Natürlich macht es mich als Zahnärztin sehr traurig, das zu sehen. Viel zu teure Zahnbürsten und Zahnpasta und ein Mangel an Wissen in Bezug auf Mundhygiene und Ernährung sind hier ein großes Problem. Süssigkeiten sind im Vergleich dazu super billig und werden in kleinen Tütchen verkauft. Wenn ich dann schon um 9 Uhr morgens Kinder mit einem Lollipop im Mund sah, verstand ich die Welt für eine Sekunde nicht mehr – bis mir bewusst wurde, wo ich war. Und wieder holte mich die Traurigkeit ein.

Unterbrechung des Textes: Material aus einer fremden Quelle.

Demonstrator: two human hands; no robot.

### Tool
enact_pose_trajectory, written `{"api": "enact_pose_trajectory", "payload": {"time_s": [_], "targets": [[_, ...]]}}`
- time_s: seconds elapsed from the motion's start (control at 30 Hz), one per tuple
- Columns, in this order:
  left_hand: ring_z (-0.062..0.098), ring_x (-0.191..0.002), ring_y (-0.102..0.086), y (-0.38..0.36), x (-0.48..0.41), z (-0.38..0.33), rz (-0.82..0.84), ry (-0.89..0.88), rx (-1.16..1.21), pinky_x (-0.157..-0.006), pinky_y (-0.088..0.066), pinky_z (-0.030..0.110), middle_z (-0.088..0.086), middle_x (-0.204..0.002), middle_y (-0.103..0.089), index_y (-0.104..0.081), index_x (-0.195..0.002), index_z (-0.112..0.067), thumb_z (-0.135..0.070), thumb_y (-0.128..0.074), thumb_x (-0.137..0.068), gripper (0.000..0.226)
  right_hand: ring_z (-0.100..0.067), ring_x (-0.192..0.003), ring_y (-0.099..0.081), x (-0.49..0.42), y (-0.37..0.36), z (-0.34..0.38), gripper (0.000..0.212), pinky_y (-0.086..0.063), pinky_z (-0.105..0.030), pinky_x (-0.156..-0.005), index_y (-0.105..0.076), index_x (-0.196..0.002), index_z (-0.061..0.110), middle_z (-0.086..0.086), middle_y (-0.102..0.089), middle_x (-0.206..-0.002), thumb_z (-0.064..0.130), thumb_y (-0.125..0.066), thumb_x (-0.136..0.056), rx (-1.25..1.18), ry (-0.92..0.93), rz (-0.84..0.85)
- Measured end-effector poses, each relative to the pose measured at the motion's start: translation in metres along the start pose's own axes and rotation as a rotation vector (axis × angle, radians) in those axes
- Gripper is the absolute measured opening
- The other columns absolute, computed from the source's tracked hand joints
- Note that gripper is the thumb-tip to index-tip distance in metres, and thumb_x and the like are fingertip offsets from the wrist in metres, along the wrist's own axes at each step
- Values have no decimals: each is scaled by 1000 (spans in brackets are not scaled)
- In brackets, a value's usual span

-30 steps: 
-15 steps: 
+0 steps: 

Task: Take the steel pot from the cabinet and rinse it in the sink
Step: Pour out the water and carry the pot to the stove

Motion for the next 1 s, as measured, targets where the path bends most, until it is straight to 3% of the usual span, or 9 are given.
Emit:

Ganz nah ging es mir immer, wenn ich bei einem meiner kleinen Patienten – manchmal gerade 5 Jahre alt – Zähne ziehen musste. Aber ich musste professionell sein und habe versucht den Kids mit kleinen Witzchen und extra viel Aufmerksamkeit und Zuwendung, ein sicheres Gefühl auf dem Zahnarztstuhl zu geben. Und wenn wir es dann geschafft hatten, habe diese kleinen, mutigen Herzchen mir ein „high five“ gegeben und mich wieder zum Lächeln gebracht.
Manchmal liegen Glücksgefühle und Traurigkeit eben sehr eng bei einander. Was ich von dem Volk der Philippinen gelernt habe: „Versuch glücklich zu sein und lächle, ganz egal was ist. Mach das Beste aus der schlechtesten Situation!“
Ich bewundere sie für diesen positiven Geist und hoffe, dass ich ein wenig davon mitgenommen habe, denn es scheint, dass das Leben damit ein klein wenig einfacher ist.